Movie posters, person photos, and plot summaries are fetched at runtime from the IMDB suggestion API and the Wikipedia REST API, so the app looks best with internet access.

Project layout

src/main/kotlin/st/orm/demo/imdb/
├── Application.kt   Ktor module: plugin setup (Storm with the Flyway
│                    migration hook, serialization, Thymeleaf)
├── Koin.kt          Koin wiring: Storm's stormModule() exposes the
│                    auto-registered repositories, singleOf wires the services
├── model/          Storm entities (@PK, @FK) and projections
├── repository/     EntityRepository interfaces with QueryBuilder queries
├── service/        Business logic in suspend `transaction { }` blocks,
│                   plus the streaming IMDB importer
├── web/            configureRouting plus the page and REST routes (/api/**)
└── serialization/  kotlinx.serialization support: custom serializers and
                    the JSON-serialized cache
src/main/resources/
├── db/migration/   Flyway schema (V1__create_schema.sql)
├── templates/      Thymeleaf views
└── static/         CSS, JS, images

What to look at

Each part of the app demonstrates a Storm feature:

  • Entities (model/): immutable data classes with @PK, @FK, @UK, and composite keys (MovieGenre, Principal). MovieView is a database-view-backed projection; MovieSummary / PersonSummary select a subset of columns.
  • Repositories (repository/): EntityRepository interfaces with default methods using the type-safe QueryBuilder and generated metamodel (Movie_.startYear, Principal_.person). Aggregations return plain data classes; computed expressions use SQL template lambdas with metamodel references.
  • Transactions (service/): Storm's coroutine-native suspend transaction { } blocks at the service level, called directly from Ktor's suspend route handlers, with no runBlocking bridge in the request path. Storm manages transactions on the DataSource directly, with no framework transaction manager involved.
  • Streaming import (service/ImdbDataImporter.kt): Flow-based pipeline that parses TSV rows into entities and hands them to Storm's suspending batch insert, one pass per file, without materializing entity lists. It runs once at application startup, blocking until finished.
  • Schema validation: on by default. The Storm plugin verifies every entity against the live database schema at startup and fails fast on any mismatch; the Flyway migration hook runs first, so validation always sees the migrated schema. EntitySchemaValidationTest does the same in the test suite.
  • Serialization (serialization/, web/ApiModels.kt): Storm entities serialized with kotlinx.serialization for the REST endpoints, and a cache that stores values as serialized JSON to prove entities survive the round-trip (KotlinxSerializedCache, used explicitly by StatisticsService).
  • Startup wiring (Application.kt, Koin.kt): one install(Storm) plugin with the Flyway migration hook, and Koin for dependency injection: stormModule() (from storm-ktor-koin) exposes the ORMTemplate and every auto-registered repository by type, so services are wired with singleOf(::HomeService), with no manual lookups.

Testing

./gradlew test

Repository tests run on an in-memory H2 database via @StormTest, so no Docker is required. Tests receive an ORMTemplate and a SqlCapture as parameters, so they can assert on the SQL Storm generates.

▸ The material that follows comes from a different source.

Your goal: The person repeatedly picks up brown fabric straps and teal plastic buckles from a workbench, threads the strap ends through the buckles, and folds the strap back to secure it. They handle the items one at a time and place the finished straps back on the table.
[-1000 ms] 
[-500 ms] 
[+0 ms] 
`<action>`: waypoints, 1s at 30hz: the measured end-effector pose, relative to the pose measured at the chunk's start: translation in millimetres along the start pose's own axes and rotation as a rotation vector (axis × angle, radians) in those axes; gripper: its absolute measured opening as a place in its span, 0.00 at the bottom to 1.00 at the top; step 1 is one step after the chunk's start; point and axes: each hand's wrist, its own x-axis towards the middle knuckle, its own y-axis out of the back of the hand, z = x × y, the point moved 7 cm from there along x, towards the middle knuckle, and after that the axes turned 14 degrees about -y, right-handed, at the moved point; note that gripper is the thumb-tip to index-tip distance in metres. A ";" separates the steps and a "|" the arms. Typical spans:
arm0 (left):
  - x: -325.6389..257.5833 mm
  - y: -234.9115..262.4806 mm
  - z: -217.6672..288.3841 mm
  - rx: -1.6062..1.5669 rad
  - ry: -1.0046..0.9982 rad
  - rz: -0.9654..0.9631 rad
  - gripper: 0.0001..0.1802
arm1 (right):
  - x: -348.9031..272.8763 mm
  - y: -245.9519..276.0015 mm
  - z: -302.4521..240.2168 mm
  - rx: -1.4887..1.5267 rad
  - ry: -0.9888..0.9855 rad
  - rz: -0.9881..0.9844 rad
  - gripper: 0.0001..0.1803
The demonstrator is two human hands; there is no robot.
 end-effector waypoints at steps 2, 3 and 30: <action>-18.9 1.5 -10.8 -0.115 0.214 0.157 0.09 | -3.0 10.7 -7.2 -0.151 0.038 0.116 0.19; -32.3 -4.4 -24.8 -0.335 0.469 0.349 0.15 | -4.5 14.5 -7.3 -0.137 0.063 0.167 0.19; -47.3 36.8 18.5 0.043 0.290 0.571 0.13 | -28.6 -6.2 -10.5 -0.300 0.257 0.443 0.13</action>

The Playwright interface tests run against a live application:

./gradlew installPlaywrightBrowsers   # once
./gradlew run                         # in one terminal
./gradlew e2eTest                     # in another

Configuration

Everything lives in src/main/resources/application.conf. The defaults match the Compose file (database imdb, user/password storm on localhost:5432). Import behavior is tunable under imdb.import (cache directory, minimum vote count, dataset base URL).